▶ **EXERCISE DETAILS**
Look through the listing below and report every line that contains "forearm".
┏━━
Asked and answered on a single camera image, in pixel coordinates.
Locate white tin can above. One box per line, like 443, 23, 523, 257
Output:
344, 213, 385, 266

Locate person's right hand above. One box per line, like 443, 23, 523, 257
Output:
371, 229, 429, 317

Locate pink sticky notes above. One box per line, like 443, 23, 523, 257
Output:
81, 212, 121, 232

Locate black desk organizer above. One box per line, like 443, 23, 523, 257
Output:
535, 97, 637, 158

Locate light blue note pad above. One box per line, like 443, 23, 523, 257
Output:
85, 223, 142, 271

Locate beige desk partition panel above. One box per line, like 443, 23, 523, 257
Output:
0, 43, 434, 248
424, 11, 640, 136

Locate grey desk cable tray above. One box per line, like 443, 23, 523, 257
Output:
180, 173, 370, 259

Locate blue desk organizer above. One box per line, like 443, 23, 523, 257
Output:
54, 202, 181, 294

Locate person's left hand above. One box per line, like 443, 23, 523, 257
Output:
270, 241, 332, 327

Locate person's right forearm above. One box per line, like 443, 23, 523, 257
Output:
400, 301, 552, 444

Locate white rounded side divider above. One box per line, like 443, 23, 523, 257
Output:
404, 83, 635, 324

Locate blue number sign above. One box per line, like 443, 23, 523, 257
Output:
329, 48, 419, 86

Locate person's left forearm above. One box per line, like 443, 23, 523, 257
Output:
┗━━
▶ **SOLUTION**
Locate person's right forearm above. One box per line, like 443, 23, 523, 257
Locate person's left forearm above. One box per line, like 443, 23, 523, 257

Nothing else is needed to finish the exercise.